* _Problem statement_
With the records below as input, work out how many lines include the word "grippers". Give only the number.

[Given entries]

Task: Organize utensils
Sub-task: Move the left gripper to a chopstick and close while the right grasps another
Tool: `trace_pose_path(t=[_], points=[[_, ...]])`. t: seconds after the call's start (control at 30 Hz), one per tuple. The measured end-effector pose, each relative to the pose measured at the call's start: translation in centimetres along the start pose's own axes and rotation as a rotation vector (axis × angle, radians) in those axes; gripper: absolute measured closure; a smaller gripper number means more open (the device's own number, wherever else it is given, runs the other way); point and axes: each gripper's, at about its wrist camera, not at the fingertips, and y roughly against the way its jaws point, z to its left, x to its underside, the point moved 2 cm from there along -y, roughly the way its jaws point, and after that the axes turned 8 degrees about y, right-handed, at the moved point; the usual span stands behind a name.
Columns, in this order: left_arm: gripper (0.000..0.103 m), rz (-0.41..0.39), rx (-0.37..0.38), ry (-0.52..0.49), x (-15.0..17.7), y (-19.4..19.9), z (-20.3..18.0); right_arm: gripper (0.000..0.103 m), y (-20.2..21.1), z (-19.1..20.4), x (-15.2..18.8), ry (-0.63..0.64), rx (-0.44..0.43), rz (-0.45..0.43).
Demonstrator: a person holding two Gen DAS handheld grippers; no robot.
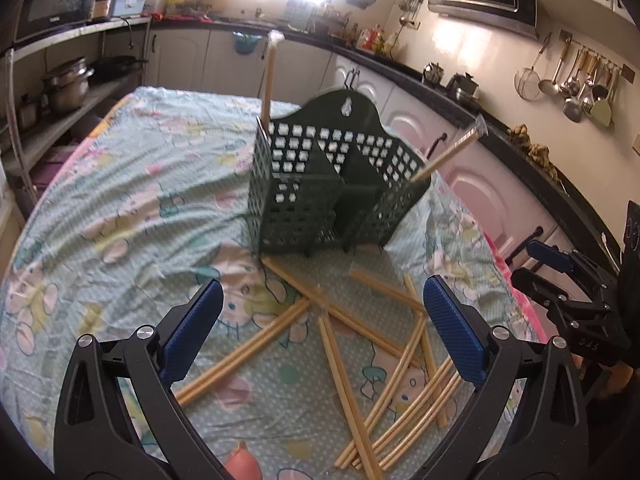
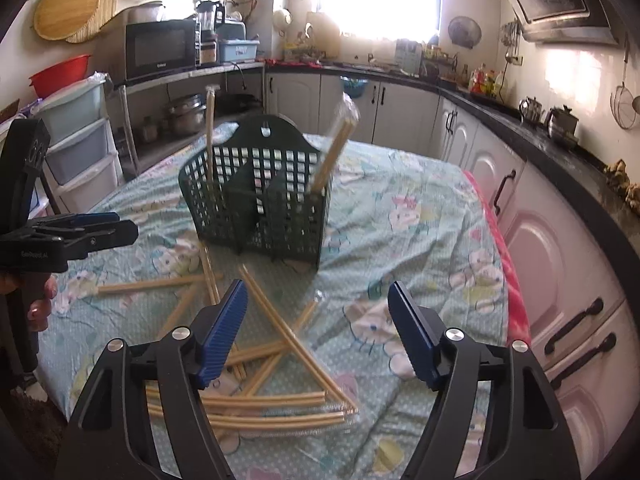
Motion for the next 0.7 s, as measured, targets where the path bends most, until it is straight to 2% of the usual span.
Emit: trace_pose_path(t=[0.17,0.3,0.57,0.7], points=[[0.019,0.058,0.011,0.005,1.0,-1.4,-0.1,0.038,-0.8,-0.3,1.6,-0.022,-0.013,0.037],[0.031,0.114,0.016,0.006,1.8,-2.9,-0.2,0.042,-1.6,-0.3,1.8,-0.03,-0.046,0.052],[0.054,0.263,0.034,0.029,3.5,-6.6,-0.2,0.055,-5.1,0.2,1.7,0.023,-0.128,0.118],[0.061,0.317,0.029,0.053,3.8,-7.9,0.2,0.06,-7.2,0.7,1.4,0.073,-0.178,0.159]])
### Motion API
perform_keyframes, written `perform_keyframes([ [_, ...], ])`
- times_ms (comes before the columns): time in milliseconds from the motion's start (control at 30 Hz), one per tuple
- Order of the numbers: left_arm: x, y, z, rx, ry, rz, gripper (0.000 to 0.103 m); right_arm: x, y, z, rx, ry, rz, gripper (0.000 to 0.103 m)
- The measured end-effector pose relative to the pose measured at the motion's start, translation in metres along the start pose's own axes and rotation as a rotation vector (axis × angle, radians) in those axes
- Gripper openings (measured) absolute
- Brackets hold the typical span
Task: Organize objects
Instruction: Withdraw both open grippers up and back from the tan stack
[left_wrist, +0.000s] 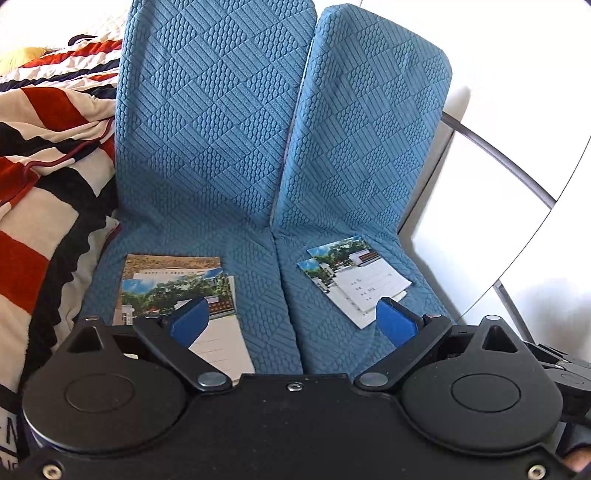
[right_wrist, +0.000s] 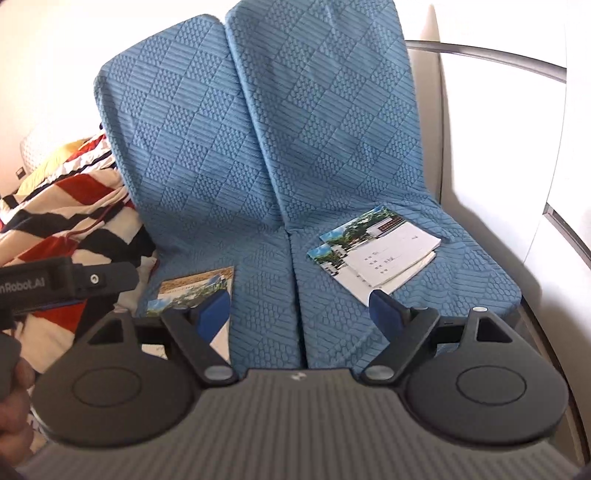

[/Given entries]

* _Written answer_
2